People will always be that way - it's hard-wired. Bertrand nailed it... being on the constant look-out for threats is a fantastic adaption, but like many other successful adaptations it also has a downside. We look for patterns (smartly) even when they don't exist (stupidly). We attribute our emotions to outside stimuli, even when they are unconnected (like the famous experiment with the hot chick who interviews men on the suspension bridge). Your germ bogeyman is another great example - being concerned about germs is obviously a smart thing.... being paranoid about germs is not. Where do we draw the line? Doctors still don't wash their hands enough at hospitals and lots of people die because of it. A little paranoia there might come in handy! (no pun intended)

The other big thing is CONTROL. People want to have control over their fate, and their children's fates. Again, this is a good thing in general. But it makes us seek out things to control that don't require it.
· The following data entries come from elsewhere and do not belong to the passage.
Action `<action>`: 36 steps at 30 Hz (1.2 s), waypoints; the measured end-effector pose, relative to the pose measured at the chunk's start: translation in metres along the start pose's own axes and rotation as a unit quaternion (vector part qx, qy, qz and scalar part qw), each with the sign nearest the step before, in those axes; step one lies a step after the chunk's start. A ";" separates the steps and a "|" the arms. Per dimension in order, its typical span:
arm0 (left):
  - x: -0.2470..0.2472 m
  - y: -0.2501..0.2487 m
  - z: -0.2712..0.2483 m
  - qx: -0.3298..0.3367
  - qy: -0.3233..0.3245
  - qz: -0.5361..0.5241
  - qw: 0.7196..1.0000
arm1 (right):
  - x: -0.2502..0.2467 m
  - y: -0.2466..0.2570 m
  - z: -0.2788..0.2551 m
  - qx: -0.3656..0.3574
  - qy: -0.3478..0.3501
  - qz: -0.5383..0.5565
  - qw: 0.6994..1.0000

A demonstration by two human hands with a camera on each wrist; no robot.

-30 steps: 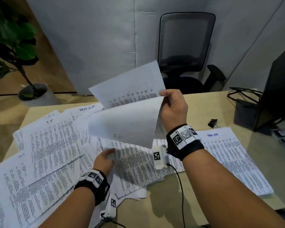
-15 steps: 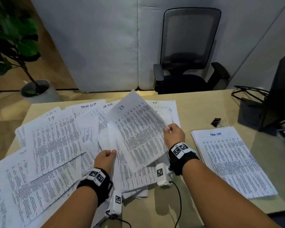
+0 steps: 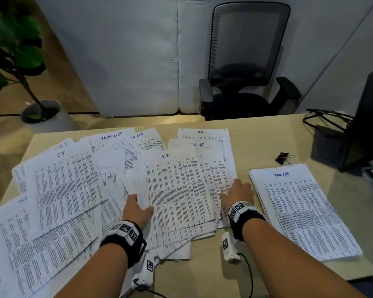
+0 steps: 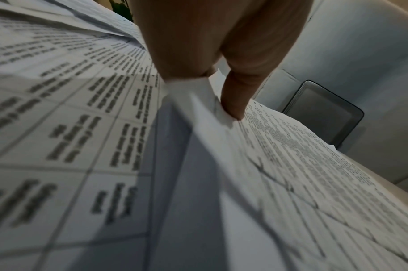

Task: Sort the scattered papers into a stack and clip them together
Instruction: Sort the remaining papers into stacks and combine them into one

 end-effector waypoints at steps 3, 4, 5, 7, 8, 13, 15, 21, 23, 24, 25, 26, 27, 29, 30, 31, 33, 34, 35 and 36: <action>0.001 0.003 0.001 0.001 0.001 -0.001 1.000 | 0.010 0.005 0.003 -0.017 0.015 0.015 1.000; 0.001 0.003 0.001 0.003 0.000 -0.003 1.000 | 0.005 0.012 0.004 -0.037 -0.010 0.056 0.998; 0.001 0.005 0.003 0.001 0.002 -0.003 1.000 | -0.002 0.019 0.005 -0.062 -0.039 0.098 0.993; 0.002 0.007 0.004 0.000 0.000 -0.001 1.000 | -0.016 0.033 0.008 -0.100 -0.088 0.151 0.980; 0.002 0.008 0.005 0.002 -0.001 0.000 1.000 | -0.021 0.038 0.011 -0.106 -0.099 0.161 0.976; 0.005 0.012 0.008 0.000 -0.008 -0.016 1.000 | -0.009 0.050 0.037 -0.058 -0.063 0.155 0.984; 0.005 0.012 0.008 0.000 -0.010 -0.024 1.000 | 0.004 0.051 0.041 -0.033 -0.038 0.116 0.992; 0.005 0.010 0.006 0.004 -0.002 -0.006 1.000 | 0.018 0.059 0.043 -0.045 0.013 0.177 0.983; 0.005 0.009 0.006 0.004 0.000 -0.004 1.000 | -0.009 0.063 0.041 -0.070 -0.060 0.179 0.979; 0.004 0.010 0.006 0.004 0.000 -0.006 1.000 | -0.026 0.069 0.039 -0.097 -0.108 0.165 0.976; 0.005 0.011 0.006 0.002 0.001 -0.009 1.000 | -0.043 0.078 0.034 -0.133 -0.151 0.145 0.969; 0.005 0.012 0.007 0.003 0.000 -0.010 1.000 | -0.059 0.088 0.028 -0.178 -0.188 0.134 0.957; 0.005 0.013 0.007 0.001 0.001 -0.009 1.000 | -0.072 0.099 0.020 -0.229 -0.215 0.135 0.940; 0.004 0.011 0.006 0.003 0.007 -0.015 1.000 | -0.094 0.123 0.002 -0.336 -0.240 0.142 0.900; 0.003 0.008 0.005 0.012 0.007 -0.027 1.000 | -0.101 0.135 -0.008 -0.387 -0.240 0.142 0.879; 0.001 0.004 0.002 0.024 0.004 -0.039 0.999 | -0.107 0.145 -0.019 -0.433 -0.237 0.145 0.857; -0.002 -0.002 -0.002 0.049 -0.004 -0.057 0.997 | -0.118 0.159 -0.040 -0.498 -0.227 0.181 0.817; -0.004 -0.003 -0.001 0.062 -0.007 -0.059 0.996 | -0.123 0.165 -0.050 -0.519 -0.220 0.210 0.799; -0.003 -0.004 0.000 0.075 -0.007 -0.064 0.995 | -0.127 0.170 -0.057 -0.534 -0.211 0.238 0.784; -0.002 -0.004 0.002 0.082 -0.002 -0.051 0.995 | -0.128 0.175 -0.060 -0.537 -0.197 0.262 0.777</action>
Point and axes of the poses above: each hand's wrist, its own z-axis towards the middle knuckle, its own x-axis out of the palm, y = z × x, the point moved 9 cm from there along z, towards the middle knuckle, and after that the axes turned 11 degrees about z, right-handed, at the moved point
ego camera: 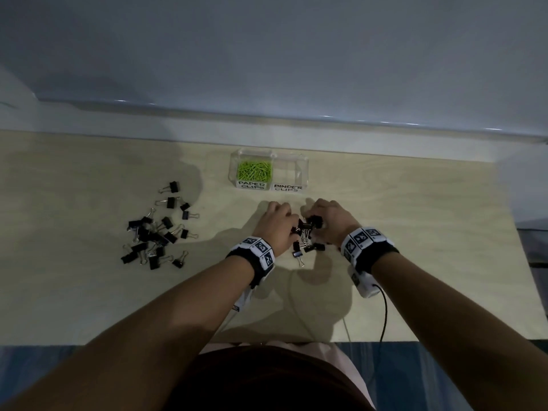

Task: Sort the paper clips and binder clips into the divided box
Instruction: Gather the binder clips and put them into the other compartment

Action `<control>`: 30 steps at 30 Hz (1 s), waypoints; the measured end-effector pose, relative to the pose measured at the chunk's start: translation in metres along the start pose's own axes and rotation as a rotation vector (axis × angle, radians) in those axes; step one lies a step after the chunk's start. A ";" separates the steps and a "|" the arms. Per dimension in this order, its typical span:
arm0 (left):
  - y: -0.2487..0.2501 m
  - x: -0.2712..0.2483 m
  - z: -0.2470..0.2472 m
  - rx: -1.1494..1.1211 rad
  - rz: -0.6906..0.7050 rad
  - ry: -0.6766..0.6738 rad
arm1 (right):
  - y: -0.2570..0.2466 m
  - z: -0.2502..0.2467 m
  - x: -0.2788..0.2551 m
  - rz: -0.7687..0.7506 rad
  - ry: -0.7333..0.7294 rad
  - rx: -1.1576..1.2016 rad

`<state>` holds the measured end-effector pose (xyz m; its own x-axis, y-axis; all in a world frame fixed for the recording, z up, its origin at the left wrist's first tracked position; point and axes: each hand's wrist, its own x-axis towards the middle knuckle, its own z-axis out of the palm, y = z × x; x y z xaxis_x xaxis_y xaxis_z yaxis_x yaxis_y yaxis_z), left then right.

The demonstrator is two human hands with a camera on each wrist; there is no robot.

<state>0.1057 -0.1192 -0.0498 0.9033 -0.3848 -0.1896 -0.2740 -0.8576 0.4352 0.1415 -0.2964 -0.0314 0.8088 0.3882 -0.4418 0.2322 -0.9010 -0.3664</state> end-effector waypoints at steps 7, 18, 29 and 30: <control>0.007 0.001 0.002 -0.065 -0.083 -0.064 | -0.003 0.003 -0.005 0.127 0.068 0.105; -0.008 -0.008 -0.011 -0.240 -0.191 -0.055 | -0.022 0.007 -0.001 0.185 0.083 0.191; -0.025 -0.015 -0.039 -0.322 -0.228 -0.021 | -0.022 0.005 -0.015 0.279 0.055 0.438; -0.024 -0.011 -0.045 -0.325 -0.215 -0.006 | -0.021 0.004 -0.017 0.272 0.067 0.470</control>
<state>0.1168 -0.0789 -0.0181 0.9265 -0.2111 -0.3114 0.0407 -0.7665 0.6410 0.1207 -0.2829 -0.0196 0.8424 0.1260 -0.5240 -0.2444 -0.7773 -0.5797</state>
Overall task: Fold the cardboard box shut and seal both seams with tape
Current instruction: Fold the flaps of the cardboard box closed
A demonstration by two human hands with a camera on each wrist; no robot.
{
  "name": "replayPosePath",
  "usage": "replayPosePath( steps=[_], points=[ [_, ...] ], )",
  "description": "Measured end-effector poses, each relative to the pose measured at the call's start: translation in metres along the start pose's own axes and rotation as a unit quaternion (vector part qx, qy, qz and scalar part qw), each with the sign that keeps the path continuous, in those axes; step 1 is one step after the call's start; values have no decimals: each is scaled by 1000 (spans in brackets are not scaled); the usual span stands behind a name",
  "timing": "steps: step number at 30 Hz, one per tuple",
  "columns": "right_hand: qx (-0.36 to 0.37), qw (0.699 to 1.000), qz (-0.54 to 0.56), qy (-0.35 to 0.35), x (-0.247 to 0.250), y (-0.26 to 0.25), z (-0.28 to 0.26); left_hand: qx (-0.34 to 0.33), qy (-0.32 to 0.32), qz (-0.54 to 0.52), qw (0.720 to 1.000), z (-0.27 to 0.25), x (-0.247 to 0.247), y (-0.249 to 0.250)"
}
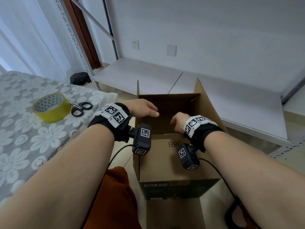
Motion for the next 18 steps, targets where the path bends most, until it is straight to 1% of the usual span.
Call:
replayPosePath(
  steps=[2,3,4,6,7,8,9,11,13,16,18],
  points=[
    [-12,999,9,30,16,-3,10,-5,21,-66,998,5,4,-7],
    [-9,998,10,64,25,-5,14,-6,34,-107,994,7,7,-11],
    [4,993,14,120,36,-9,16,-8,47,-149,988,8,10,-15],
    [37,971,7,236,57,-18,17,-11,66,-219,974,9,14,-23],
    [56,960,-12,274,63,-24,18,-15,73,-245,967,9,15,-26],
    [74,954,-33,289,65,-30,21,-18,81,-270,959,10,15,-30],
    [88,953,-52,284,65,-35,27,-22,92,-294,951,12,15,-33],
    [96,963,-72,241,58,-41,42,-22,113,-358,927,14,14,-43],
    [79,976,-71,190,49,-39,57,-16,118,-416,901,16,12,-51],
    [54,990,-43,126,33,-32,73,-9,122,-472,873,17,12,-57],
    [44,991,-46,118,27,-28,75,-7,123,-496,860,19,13,-60]
  ],
)
Point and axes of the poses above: each hand's wrist, its own z-axis towards the middle knuckle, its own x-axis out of the back of the hand, y = z × x, the point moved 8 cm from there along z, towards the middle knuckle, and after that the axes turned 3 degrees about z, right-handed, at the moved point
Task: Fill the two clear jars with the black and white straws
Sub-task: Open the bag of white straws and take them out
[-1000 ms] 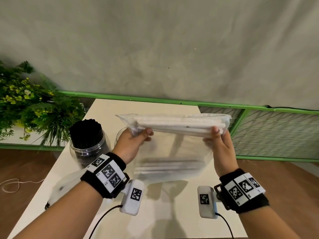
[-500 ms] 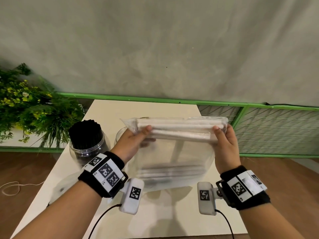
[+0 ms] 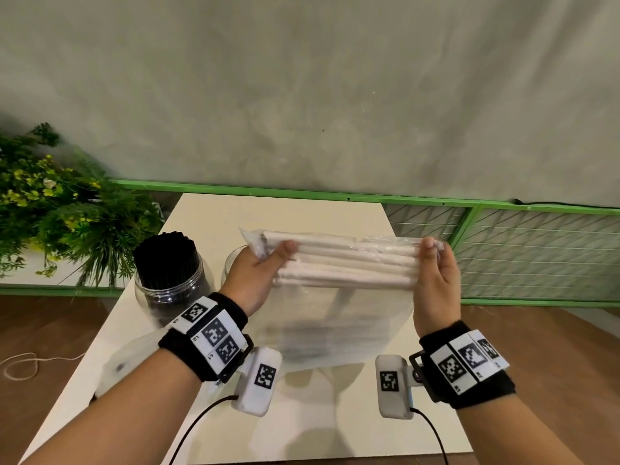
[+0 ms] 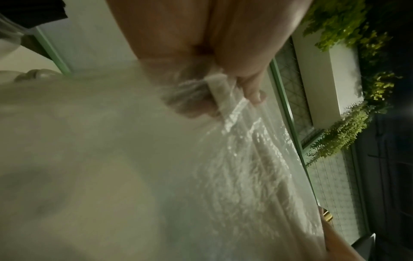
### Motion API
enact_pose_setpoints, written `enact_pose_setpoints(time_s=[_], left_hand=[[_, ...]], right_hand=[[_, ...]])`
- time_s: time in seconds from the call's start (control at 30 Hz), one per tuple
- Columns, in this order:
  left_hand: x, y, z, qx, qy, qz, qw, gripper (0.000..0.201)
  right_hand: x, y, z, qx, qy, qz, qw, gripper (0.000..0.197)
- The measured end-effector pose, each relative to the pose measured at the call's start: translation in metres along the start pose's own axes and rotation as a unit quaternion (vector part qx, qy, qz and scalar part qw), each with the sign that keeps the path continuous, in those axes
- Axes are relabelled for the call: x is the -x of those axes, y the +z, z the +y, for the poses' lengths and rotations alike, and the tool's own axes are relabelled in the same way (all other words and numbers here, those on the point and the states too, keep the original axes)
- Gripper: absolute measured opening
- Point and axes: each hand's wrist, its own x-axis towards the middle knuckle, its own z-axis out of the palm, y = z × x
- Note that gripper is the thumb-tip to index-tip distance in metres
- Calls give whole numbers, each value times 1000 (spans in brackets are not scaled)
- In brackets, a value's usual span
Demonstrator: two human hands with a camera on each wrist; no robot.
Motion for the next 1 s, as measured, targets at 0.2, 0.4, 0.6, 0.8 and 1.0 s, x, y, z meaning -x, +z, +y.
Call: enact_pose_setpoints(time_s=[0.2,0.4,0.6,0.8,1.0], left_hand=[[0,-6,1,55,-1,-16,998,6],[-3,-1,3,62,9,0,998,21],[-4,-7,0,39,4,-37,999,34],[-8,-9,-2,-13,16,-53,998,16],[-5,-6,-4,-18,36,-87,995,18]], right_hand=[[-4,-8,0,14,-6,-7,1000,14],[-6,-5,2,55,-18,22,998,27],[-10,-8,4,57,-19,26,998,29],[-14,-12,8,41,-14,30,999,27],[-10,-7,6,-6,2,35,999,28]])
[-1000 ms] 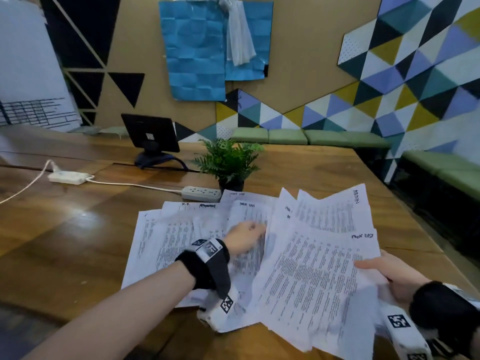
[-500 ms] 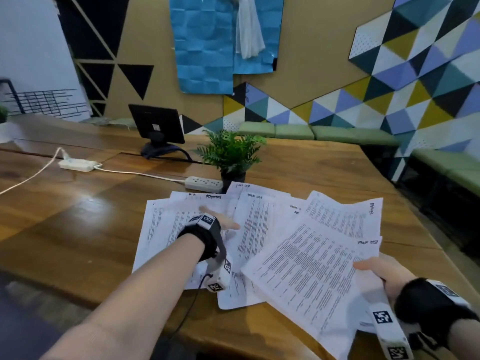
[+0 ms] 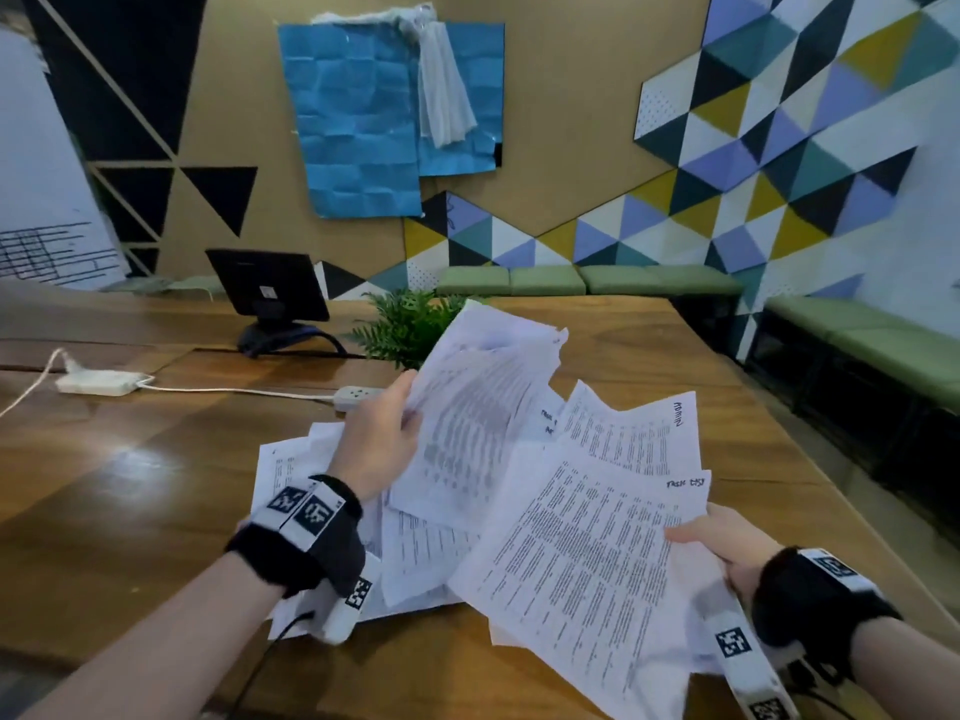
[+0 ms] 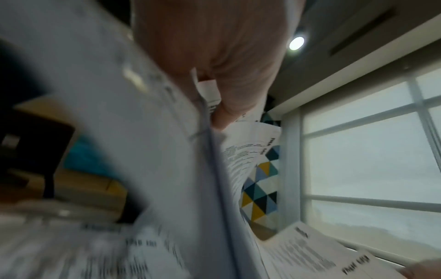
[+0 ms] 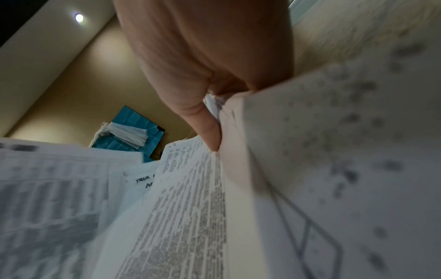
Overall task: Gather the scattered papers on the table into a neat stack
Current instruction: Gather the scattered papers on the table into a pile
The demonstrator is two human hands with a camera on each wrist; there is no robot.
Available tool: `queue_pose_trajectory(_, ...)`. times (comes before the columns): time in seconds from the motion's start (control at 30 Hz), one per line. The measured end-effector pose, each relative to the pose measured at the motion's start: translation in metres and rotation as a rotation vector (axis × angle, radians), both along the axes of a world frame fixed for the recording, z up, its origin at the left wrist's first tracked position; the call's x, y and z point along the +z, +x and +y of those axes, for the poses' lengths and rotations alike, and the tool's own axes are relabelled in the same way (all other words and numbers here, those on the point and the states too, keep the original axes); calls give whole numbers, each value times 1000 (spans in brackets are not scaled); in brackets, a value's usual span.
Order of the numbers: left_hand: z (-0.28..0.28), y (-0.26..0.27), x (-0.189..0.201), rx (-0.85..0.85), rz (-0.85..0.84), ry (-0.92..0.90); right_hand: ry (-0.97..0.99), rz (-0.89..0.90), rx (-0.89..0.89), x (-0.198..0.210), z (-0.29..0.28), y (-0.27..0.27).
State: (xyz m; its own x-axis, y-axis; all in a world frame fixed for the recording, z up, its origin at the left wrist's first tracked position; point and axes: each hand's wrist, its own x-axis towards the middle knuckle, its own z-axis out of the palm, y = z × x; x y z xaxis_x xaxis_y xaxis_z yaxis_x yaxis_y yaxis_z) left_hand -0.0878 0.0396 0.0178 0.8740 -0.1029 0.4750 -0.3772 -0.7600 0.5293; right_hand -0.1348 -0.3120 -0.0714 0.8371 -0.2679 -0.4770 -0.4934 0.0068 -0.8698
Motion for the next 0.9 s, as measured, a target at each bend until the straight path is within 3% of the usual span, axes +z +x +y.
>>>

And finally, people suck at understanding probability emotionally. Even people who understand probability mathematically aren't immune. Ask a parent what the probability is that their child will be kidnapped and murdered... even if the parent understands that the probability is as astronomically low, emotionally all that matters is the answer is "not zero."

People have always been this way, and always will.

I think all that's changed is the efficiency with which this predilection is manipulated. The GOP does it. The Dems do it. The media does it. Parents do it. It's a cottage industry.


I agree with both of you that being vigilant is in our nature, but my point was the same as the last line of Terry's comment: outside forces are intentionally ratcheting up that fear instinct, higher and higher, and I just wonder how much we can tolerate as a society before we lose our marbles.